"Виктор Астафьев. Связистка" - читать интересную книгу автора

В селе там и сям догорали хаты, на пути к мосту дымили две подбитые машины,
с них порскали горящим порохом артиллерийские гильзы. Тут же на спуске
сиротливо темнел остов тридцатьчетверки, на которую и за которой намело
снегу. Башня, сорванная рвавшимся боезапасом, лежала почти рядом с
покалеченной машиной, до краев набитая снегом, и даже в дуле орудия ватной
затычкой белелся снег. Феде Скворцову всегда почему-то было жалко, ровно
живое существо, наш подбитый и почти обезглавленный танк. Башня у него в
глубоком пазу, ничем не закрепленная, способная вращаться и работать
вкруговую. Оно, конечно, хорошо, вкруговую-то, но если б в танке во время
боя сидели его творцы, то было б не только хорошо, но и справедливо.
Сержант Ряжов человек, конечно, героический, но, как уже говорилось,
очень неспокойный, и никому от него покоя нету. Вот гоняет и гоняет по линии
солдат, а чего гоняет? Порыва ж нету. По его же приказанию линию, что
проложена через реку, протянули в стороне от дороги, чтобы буксующие машины
ненароком не смотали провод на колеса или танки или тягачи не изорвали ее;
там, где все же вынуждены были перехлестнуть линией заметенную снегом
дорогу, провод глубоко закопали, ладом притоптали, сам товарищ сержант
выходил на линию и проверял, хорошо ли закопали, плотно ль притоптали, но
вот по работающей связи носись, подсоединяйся, делай проверку.

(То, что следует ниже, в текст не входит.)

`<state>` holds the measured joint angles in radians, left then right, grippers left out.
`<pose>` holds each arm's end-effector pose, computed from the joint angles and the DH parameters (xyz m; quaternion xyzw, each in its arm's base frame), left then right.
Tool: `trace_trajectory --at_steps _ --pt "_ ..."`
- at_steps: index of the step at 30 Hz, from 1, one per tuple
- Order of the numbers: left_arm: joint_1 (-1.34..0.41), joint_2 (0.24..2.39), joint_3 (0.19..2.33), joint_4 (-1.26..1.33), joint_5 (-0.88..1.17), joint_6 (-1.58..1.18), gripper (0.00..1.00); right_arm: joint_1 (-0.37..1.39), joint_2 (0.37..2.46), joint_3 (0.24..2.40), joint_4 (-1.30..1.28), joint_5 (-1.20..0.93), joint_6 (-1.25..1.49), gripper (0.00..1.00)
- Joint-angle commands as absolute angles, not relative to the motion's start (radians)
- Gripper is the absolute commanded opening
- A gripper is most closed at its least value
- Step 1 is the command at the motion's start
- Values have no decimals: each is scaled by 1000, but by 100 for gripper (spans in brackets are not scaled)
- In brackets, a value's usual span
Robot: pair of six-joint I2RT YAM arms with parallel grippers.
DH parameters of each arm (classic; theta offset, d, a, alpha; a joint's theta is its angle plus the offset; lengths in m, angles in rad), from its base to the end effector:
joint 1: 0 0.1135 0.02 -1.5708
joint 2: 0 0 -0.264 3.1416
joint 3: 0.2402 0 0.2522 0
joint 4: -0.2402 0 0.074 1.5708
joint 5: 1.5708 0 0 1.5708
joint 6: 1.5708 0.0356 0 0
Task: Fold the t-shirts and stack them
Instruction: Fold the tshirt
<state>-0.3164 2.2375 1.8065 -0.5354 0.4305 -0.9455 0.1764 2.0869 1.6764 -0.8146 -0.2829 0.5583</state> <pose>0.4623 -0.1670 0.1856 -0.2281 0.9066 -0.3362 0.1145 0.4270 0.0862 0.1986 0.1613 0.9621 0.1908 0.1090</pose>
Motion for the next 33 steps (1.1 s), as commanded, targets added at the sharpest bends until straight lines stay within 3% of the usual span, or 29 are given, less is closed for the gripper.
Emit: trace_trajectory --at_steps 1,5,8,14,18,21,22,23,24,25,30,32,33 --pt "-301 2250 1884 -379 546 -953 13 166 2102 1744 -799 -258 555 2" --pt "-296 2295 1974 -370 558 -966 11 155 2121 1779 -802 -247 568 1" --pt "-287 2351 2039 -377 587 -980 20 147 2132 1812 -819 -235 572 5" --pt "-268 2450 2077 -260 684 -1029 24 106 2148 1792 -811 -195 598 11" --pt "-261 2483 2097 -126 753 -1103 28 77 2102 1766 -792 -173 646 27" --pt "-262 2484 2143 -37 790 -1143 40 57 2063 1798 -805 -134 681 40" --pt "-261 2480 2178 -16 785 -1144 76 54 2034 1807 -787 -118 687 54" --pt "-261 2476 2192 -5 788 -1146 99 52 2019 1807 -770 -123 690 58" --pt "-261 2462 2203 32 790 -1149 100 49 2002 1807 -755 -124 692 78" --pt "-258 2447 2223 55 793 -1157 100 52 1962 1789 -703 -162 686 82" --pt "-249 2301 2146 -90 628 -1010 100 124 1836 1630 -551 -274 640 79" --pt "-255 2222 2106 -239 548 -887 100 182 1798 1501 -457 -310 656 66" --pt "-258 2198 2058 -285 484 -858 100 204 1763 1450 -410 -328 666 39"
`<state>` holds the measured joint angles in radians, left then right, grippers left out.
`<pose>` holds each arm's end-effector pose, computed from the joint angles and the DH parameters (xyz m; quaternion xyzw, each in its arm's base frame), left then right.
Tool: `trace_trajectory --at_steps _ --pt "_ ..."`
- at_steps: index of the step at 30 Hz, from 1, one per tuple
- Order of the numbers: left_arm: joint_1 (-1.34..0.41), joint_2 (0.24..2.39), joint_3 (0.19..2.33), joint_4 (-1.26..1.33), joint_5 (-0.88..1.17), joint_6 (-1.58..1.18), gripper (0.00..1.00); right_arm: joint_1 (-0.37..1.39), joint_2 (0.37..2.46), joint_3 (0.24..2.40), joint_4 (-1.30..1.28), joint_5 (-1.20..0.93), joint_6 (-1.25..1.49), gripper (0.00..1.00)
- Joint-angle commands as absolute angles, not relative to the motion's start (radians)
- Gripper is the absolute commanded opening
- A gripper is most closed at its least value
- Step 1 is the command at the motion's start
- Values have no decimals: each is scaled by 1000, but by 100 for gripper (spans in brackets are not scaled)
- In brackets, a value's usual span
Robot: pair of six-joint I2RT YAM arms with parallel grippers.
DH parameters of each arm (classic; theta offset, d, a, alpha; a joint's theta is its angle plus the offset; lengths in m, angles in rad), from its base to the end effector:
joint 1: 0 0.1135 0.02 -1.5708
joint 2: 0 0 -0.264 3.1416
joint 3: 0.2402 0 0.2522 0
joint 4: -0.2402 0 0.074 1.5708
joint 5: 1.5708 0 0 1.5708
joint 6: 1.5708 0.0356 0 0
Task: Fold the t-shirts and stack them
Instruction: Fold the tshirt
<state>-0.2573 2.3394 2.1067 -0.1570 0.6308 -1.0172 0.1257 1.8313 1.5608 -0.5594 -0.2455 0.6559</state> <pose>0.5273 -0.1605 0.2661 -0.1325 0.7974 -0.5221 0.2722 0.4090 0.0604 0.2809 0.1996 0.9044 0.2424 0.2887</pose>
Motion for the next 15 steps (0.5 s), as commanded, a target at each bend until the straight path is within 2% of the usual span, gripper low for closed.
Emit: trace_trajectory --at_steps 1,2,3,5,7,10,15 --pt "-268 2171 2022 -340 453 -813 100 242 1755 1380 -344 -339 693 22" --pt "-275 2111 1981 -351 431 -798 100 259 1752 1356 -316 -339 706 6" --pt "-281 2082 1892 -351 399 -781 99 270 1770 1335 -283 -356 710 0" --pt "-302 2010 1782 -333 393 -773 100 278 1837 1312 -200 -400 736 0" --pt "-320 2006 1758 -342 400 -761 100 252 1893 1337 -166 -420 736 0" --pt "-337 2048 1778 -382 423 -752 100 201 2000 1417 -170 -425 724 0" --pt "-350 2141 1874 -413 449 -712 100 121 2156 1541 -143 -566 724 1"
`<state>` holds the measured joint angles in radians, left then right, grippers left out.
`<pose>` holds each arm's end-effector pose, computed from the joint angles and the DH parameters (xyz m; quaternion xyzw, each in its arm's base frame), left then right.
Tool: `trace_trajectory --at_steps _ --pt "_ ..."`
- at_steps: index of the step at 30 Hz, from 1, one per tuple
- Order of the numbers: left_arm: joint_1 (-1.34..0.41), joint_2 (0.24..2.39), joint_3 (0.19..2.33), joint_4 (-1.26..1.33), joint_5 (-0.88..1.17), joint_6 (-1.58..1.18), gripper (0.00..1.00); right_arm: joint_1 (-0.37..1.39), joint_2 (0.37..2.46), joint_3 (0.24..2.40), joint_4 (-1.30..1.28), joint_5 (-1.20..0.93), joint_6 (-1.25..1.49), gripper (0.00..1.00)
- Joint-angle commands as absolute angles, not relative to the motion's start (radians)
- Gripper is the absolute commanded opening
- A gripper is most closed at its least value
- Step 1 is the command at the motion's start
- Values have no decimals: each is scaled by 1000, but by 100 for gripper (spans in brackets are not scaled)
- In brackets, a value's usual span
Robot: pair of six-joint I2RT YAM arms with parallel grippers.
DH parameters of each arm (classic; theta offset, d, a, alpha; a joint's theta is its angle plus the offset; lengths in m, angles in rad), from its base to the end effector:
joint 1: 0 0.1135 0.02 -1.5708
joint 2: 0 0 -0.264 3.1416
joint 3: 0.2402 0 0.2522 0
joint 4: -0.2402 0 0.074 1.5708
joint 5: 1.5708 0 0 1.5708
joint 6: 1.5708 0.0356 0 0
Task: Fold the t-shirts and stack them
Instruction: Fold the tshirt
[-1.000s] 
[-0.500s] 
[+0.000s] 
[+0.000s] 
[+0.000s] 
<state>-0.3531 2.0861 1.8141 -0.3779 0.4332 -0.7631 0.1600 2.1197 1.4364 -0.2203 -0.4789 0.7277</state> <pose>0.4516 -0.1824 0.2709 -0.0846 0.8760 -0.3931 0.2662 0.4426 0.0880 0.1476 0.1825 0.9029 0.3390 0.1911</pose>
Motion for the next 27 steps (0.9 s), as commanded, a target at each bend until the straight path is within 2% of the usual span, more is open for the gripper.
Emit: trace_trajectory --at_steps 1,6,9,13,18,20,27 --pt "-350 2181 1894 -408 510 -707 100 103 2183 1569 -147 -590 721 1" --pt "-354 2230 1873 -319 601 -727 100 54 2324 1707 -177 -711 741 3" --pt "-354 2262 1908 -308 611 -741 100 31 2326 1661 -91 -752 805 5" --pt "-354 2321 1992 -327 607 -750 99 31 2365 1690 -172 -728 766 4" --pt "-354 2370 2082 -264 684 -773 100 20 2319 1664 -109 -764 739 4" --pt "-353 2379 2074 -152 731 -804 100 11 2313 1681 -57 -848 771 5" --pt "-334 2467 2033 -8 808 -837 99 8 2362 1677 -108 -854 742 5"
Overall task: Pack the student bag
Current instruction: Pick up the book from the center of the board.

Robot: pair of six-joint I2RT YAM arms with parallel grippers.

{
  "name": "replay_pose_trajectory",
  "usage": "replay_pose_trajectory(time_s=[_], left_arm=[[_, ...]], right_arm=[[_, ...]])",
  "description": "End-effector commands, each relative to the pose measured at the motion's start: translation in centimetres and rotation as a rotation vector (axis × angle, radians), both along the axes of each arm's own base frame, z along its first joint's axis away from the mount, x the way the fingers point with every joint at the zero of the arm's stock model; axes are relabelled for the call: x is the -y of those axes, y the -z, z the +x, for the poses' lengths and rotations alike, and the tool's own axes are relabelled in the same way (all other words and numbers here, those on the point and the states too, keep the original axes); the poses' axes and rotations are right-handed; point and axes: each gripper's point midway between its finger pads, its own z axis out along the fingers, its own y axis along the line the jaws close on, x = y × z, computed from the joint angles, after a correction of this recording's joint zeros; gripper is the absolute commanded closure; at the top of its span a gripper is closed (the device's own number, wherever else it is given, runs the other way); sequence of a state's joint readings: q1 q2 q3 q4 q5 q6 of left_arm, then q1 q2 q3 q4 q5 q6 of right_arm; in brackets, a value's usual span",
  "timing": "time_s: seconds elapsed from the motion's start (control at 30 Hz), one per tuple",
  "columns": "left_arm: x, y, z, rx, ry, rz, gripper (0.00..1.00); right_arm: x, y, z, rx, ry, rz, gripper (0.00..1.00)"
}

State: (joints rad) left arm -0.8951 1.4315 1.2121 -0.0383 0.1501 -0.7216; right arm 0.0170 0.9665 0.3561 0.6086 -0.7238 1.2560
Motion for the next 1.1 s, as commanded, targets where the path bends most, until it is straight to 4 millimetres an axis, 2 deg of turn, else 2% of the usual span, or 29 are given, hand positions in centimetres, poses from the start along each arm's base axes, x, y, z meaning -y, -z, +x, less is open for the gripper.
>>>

Оно, конечно, на войне береженого Бог бережет, а разинь смерть пасет,
но все же уж и в хате за ветром посидеть охота.
Так вот нехитро рассуждая, связист Скворцов катил по линии и на спуске
к Бугу, в наметенном за каким-то хилым заборчиком сугробе увидел
копошащегося свово брата связиста. При ближайшем рассмотрении связист
оказался девкой. Она держала в руках оборванные провода и пыталась стянуть
их вместе.
В рукавички и за ворот ее шинели набило снегу, в обувь, стало быть, в
валенки, начерпано. Девушка, чуть подвывая, взнуздывала себя иль еще
кого-то: "Н-ну, н-ну-у, ну!" Отдавленный снегом провод в порыве разошелся.
Сугроб-то уж больно уютно и плотненько лежал за вкривь и вкось набитыми
досками, палками, жердочками, поверху которых и в дырьях темнела зябко
дребезжащая колючка - от коз проклятых. Здесь, в предгорье, этой скотины
было много, солдаты переловили коз, наварили мяса; скотины, которые
попрытче, разбежались, а иных и хозяева с собой от войны угнали.
Федя свернул в сторону и сразу увяз в сугробе, но мужик же, воин же,
быстро он выбил себя из снега, взял у девушки концы провода, потянул,
крикнул: "Помогай!", и вдвоем они чуть даже стянули провода, но не
соединили, и тогда Скворцов еще глубже попер в сугроб, рванул колючую
проволоку с забора и стал ее ломать. Проволока не ломалась, рвала рукавицы,
царапалась. Федя еще раз рванул уже со злом и оторвал одну нить, приступил
ее ботинком, вертанул туда-сюда и, отделив конец метра в три, подал его
девушке, коротко и властно приказав:
- Делай вставыш. Слышимость, конечно, будет не та, но все же. На
обратном пути изладим все ладом, отроем провод.
- Ой, дяденька, у меня руки замерзли.
Пока они возились в снегу у рахитного забора, не сожженного в печке
только потому, что здесь, на спуске к реке, много стреляли, разочка уж три в
сугроб плюхались и подбрасывали снег мины, по-злому скрипуче рвущиеся на
холоду. Один раз, когда близко засвистело и разорвалось, Федя даже и на
девушку упал, вдавил ее в снег, как бы героически прикрыв собою.